The problem :: Locate the word "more" in the data below, then copy every line that holds it.

-- Opening Marker --

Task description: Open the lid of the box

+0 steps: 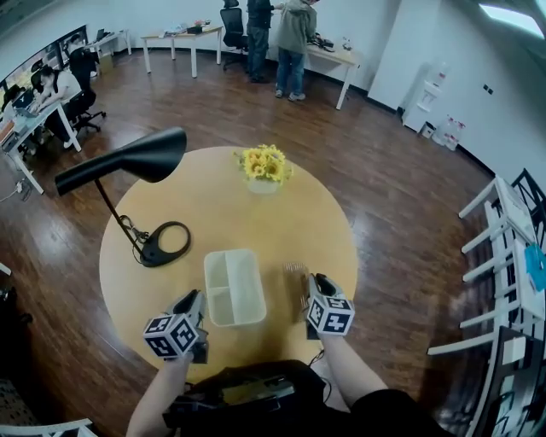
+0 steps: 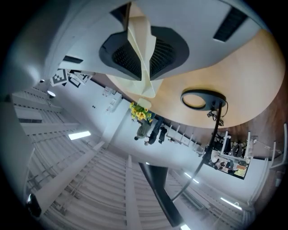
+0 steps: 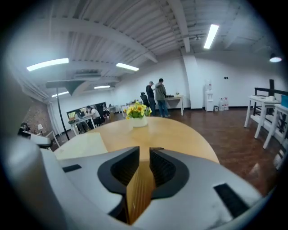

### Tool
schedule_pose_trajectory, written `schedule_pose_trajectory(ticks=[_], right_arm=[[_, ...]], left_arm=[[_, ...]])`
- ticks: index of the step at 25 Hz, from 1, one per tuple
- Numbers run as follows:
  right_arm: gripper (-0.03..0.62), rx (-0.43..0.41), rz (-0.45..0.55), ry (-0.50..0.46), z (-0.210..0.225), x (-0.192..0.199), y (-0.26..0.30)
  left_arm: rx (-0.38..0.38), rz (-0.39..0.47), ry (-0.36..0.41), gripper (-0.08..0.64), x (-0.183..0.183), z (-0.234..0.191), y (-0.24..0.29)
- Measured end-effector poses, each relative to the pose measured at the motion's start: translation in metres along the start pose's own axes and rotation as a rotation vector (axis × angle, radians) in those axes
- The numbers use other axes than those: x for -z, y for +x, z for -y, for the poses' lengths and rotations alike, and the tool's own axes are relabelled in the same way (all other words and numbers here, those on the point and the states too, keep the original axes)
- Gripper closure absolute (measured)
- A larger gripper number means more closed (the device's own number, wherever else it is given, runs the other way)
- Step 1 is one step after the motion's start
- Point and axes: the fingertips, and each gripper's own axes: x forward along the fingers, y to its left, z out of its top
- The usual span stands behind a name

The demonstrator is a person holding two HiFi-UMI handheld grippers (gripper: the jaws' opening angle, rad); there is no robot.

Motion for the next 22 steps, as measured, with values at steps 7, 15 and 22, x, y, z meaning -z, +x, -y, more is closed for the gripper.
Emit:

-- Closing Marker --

Solution ::
- A larger gripper number means more closed (the device's own number, wherever else it is given, runs the other way)
Motion for the next 22 steps, as measured, with values at steps 7, 15 and 22, x, y, z meaning -z, +x, -y, more is closed for the gripper.

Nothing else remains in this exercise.